Se registró el número y el tipo de gesto, así como la mano utilizada para cada interacción. La división de los gestos fue igual que en el primer estudio: señalar con el dedo o señalar con la mano entera. El discurso se clasificó como: descripción de la ruta (“ir por este camino”, “girar a la izquierda”, etc.), puntos específicos de la ubicación (“allá”, “detrás de este edificio”, etc.), puntos de la ruta (“girar a la derecha donde están los chicos”, “ves la plaza”, etc.), una combinación de los anteriores y otros tipos de habla.

Cada participante produjo al menos un gesto manual. Se registró un total de 174 gestos, 35 fueron con la mano entera, 27 con el índice y 12 otros gestos. En los primeros gestos, el 91% fueron con el índice, el 4% con la mano y el 5% otros. En los segundos gestos, el 56% fue con la mano, el 33% con el índice y el 1% otros. En los terceros gestos un 44% fueron con la mano y un 56% con el índice.
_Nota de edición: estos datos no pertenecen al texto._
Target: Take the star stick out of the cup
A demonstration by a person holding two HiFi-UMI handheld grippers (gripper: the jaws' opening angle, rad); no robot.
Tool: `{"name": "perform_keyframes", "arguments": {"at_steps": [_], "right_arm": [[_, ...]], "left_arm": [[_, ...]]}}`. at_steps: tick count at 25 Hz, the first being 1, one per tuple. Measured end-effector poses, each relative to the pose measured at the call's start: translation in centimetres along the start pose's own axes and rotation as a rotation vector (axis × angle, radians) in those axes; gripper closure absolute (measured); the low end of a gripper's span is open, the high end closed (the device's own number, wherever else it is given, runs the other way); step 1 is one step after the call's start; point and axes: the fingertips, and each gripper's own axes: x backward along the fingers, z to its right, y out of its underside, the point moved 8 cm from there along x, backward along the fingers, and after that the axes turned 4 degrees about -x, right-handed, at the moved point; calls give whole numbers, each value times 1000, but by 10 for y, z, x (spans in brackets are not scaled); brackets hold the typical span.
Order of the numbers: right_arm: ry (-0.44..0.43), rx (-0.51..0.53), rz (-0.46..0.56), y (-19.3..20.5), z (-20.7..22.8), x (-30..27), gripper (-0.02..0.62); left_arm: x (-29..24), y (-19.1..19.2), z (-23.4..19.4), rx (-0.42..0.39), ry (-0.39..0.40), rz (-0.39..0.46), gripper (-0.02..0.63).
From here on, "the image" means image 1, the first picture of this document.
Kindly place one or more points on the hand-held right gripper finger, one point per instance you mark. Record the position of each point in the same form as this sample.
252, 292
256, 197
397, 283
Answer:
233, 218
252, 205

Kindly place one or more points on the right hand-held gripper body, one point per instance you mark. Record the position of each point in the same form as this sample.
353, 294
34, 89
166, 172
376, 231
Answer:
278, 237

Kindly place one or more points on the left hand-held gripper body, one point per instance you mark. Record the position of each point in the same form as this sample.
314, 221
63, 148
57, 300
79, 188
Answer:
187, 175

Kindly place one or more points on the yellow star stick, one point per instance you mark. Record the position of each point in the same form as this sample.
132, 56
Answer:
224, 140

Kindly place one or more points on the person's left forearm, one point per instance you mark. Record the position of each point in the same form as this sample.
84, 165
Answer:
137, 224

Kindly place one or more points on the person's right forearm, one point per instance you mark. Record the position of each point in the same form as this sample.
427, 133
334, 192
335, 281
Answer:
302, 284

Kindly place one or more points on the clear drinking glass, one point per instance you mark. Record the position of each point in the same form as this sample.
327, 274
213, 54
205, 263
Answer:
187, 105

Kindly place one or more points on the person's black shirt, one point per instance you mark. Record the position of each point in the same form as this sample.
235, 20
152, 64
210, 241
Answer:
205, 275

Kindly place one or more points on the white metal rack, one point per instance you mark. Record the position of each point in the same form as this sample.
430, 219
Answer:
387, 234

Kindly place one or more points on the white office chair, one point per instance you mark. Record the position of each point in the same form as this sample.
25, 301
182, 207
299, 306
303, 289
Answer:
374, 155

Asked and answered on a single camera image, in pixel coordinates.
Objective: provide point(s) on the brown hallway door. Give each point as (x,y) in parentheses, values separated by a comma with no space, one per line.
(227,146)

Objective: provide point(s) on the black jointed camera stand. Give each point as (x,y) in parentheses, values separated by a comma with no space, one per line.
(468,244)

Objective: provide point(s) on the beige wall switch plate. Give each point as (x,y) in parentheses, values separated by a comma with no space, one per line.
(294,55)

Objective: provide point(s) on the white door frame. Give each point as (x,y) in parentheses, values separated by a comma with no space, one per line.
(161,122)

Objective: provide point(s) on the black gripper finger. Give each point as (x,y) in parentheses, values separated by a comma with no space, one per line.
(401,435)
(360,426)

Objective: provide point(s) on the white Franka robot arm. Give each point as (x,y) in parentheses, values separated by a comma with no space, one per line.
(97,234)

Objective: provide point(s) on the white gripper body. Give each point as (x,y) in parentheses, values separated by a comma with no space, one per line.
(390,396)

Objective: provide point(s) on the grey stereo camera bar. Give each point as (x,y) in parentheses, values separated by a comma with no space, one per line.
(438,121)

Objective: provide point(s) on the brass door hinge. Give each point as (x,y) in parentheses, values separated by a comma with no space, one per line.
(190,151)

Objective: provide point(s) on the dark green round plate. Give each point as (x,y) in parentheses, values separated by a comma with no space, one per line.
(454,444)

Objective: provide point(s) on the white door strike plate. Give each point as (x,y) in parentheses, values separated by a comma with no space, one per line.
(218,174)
Al igual que en el primer estudio la secuencia fue más larga en la condición de fuera de la vista, el 76% de los participantes realizaba un segundo gesto frente al 2% de los de la condición de a la vista. Además, el 29% realizó un tercer gesto en la condición fuera de la vista y nadie lo hizo en la de a la vista. También fue coincidente con el primer estudio que el señalar con el dedo fue más común en la condición a la vista. Además, en los segundos gestos fue más habitual señalar con la mano (44%) que con el dedo (34%).

En cuanto al habla, ocho de los 55 participantes de la condición de a la vista no acompañaron con habla los gestos. Todos los de la condición fuera de la vista hablaron al mismo tiempo que señalaban. Cuando el objetivo era visible no describían la ruta y cuando no lo era no era probable que verbalizaran la ubicación de la biblioteca con el primer gesto y adoptaron una gama más diversa de tácticas verbales en combinación con sus gestos.

En conclusión, en el segundo experimento los resultados fueron concordantes con los del primero siendo más largas las secuencias gestuales cuando la ubicación objetivo no era visible. Señalar con la mano entera era más común en la condición fuera de la vista. Además, se comprobó que cuando el objetivo estaba fuera de la vista se hablaba más que cuando se veía, y que la variedad del habla fue mayor. Aunque no se pudo asociar directamente un tipo de gesto y un tipo de habla.